I had a flareup from Yesterday's PT. Going back shortly today. Its been 15 months since my surgery. I will share some of my experiences later or
if anyone is interested, I have found 1 or 2 medications that may help
with neuropathic pain. Talked to a couple of physiatrists. One tells me I
am disabled. The other one tells me it take two years to see where you stand with this type of operation. 2 level fusion with plating. I have
tried to keep the surgeon off the defensive. I just want this the best it can
be. "If this is normal, let me know" was my observation to him. I traded
some incredibly acute pain which only the surgery alleviated to chronic
SX's that vary with position and activity level. Fast word of advice.
From what I do know of the spine, the fusion and plate changes the
dynamics of the area. If other discs in the area of the fusion were
"beat up" in your accident injury, stressing them may not be a good idea.
Get MRI's to see what is going on. My adjacent discs show a progessive
slippage. I do know the basic anatomy from school years ago, have read
my reports and have stared at the MRI's. So many things we have in
common. I am not am M.D., but background is pharmaceutical/biomedical.
I am definitely not alone. The experience and pains and sensation that
the majoritity us have, should be the textbook for what could happen I
have a friend who is a cardiac surgeon. Before I had my injury, we would
talk about work. He said : "I enjoy doing the surgery, its the complications." When you think of the post surgical SX's, they make sense. I want some hope without unrealsitic expectations. I said I would
keep this short, but I want to write the story down later and as it progesses. If we can share emotional and physical experiences and
keep each other informed as to what is working. I don't want to talk anyone out of surgery. Even the experts in the field are not in agreement.

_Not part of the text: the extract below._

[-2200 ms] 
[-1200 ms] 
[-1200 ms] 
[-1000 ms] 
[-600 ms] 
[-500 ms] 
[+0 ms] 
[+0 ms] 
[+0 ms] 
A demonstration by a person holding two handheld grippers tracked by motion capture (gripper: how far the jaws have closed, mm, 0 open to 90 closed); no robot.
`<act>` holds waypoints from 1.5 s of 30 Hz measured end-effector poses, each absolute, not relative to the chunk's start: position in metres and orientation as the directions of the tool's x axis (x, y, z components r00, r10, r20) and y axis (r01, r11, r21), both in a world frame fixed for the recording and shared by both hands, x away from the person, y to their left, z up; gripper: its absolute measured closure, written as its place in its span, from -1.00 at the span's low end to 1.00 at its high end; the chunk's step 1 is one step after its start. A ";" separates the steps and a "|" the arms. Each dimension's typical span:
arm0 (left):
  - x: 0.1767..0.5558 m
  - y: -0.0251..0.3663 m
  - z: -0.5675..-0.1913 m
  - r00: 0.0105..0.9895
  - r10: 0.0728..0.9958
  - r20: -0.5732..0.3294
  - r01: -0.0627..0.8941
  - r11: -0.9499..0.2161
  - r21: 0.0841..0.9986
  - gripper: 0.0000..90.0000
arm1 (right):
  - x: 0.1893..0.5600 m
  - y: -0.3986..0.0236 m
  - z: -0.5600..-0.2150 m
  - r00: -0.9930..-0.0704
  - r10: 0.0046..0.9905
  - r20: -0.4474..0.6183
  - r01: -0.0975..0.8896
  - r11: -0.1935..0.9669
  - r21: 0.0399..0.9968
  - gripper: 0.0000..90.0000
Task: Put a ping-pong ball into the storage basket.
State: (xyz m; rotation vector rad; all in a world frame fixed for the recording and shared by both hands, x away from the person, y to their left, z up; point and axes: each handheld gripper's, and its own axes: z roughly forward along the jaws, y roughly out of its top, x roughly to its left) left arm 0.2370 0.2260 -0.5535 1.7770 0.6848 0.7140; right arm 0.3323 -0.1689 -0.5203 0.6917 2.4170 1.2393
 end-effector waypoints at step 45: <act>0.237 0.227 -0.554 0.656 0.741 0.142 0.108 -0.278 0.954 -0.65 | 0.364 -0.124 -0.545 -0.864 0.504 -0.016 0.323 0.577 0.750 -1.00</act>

Observation: If someone is told us what to expect, then we wouldn't go through as much turmoil. I would like to tell the surgeon that its all better. I don't want to be the therapeutic failure because "I should be fine by
now." I would rather know how normal this is and how much I can
improve it. Relearnign body motions, i.e. retraining the muscle does seem
to help. After a year of waiting to see if it gets better and better with time,
I decided to look for reasons. Unforunately Titanium plating causes
artifacts in the MRI. Cat scanning with dye is my surgeons last word.
The dye is dangerous, particularly for a diabetic, and since I have had
CT scans and fluroscopy (and other radiation in the past), I kind
of hesitate yo go there. I think I see impingment. Radiologist is hesitant
to comment on the graft area. I would probably get the resorbable plate
so we could do MRI's. I thought that was what we were going to use,
but the day of the surgery, the surgeon told me that he was set up for
titanium, and since I already had my Versed. I am seeing a physical therapist again. He was in an accident when he was college age, and seems pretty focused. Better head mechanics and better poster are
my current hopes. If that doesn't work, its the CT with dye. And my question to the neurosurgeon seemed to be reasonable. "Is all of this
normal, if it is, what else can we do." If we find something by doing
the dye study which has a risk, is there something that we can do surgically. I guess none of us knew what to expect. I did find several
communication errors and what I consider poor choices in the process.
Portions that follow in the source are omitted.